_INSTRUCTIONS FOR THE TASK:_
Beginning with the line that has "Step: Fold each", please write out each remaining line of the listing below, word for word.

_DATASET CONTENT:_
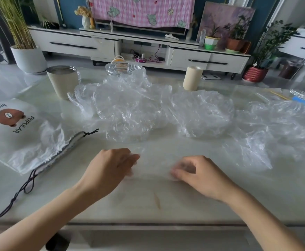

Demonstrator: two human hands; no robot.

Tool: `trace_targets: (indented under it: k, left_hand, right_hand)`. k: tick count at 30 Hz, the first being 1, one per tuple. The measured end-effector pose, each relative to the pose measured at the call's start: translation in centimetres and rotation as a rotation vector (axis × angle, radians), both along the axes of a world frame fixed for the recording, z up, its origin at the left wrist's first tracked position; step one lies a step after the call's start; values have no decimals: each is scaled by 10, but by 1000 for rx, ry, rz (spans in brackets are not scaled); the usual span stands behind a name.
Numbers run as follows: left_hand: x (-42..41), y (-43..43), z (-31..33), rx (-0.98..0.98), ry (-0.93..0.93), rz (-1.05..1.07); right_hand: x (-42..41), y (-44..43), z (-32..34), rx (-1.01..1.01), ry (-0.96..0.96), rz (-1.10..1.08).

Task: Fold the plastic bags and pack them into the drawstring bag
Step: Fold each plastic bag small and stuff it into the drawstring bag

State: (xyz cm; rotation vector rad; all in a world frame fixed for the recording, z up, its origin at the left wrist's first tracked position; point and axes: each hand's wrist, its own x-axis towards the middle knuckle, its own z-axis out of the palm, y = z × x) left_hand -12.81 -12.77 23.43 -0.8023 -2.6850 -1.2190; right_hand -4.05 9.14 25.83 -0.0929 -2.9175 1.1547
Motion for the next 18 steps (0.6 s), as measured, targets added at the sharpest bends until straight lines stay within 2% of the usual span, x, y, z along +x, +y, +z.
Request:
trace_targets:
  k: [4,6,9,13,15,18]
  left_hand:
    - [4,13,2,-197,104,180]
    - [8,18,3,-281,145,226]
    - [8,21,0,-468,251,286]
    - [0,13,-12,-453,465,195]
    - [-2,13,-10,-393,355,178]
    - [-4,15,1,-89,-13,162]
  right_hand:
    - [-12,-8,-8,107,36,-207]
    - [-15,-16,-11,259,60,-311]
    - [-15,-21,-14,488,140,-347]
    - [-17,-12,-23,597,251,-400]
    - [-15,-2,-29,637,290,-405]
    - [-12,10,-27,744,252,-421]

_EXPECTED OUTPUT:_
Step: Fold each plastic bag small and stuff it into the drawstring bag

State: (xyz cm; rotation vector rad; all in a world frame fixed for the recording, z up, its origin at the left wrist's first tracked position; point and axes: each hand's wrist, its own x-axis towards the middle knuckle, its own z-axis out of the palm, y = z × x) left_hand -12.81 -12.77 23.43 -0.8023 -2.6850 -1.2190; right_hand -4.05 9.14 25.83 -0.0929 -2.9175 1.1547
Motion for the next 18 steps (0.6 s), as measured, targets added at the sharpest bends until straight lines stay within 2% of the usual span, x, y, z along +x, +y, +z.
Request:
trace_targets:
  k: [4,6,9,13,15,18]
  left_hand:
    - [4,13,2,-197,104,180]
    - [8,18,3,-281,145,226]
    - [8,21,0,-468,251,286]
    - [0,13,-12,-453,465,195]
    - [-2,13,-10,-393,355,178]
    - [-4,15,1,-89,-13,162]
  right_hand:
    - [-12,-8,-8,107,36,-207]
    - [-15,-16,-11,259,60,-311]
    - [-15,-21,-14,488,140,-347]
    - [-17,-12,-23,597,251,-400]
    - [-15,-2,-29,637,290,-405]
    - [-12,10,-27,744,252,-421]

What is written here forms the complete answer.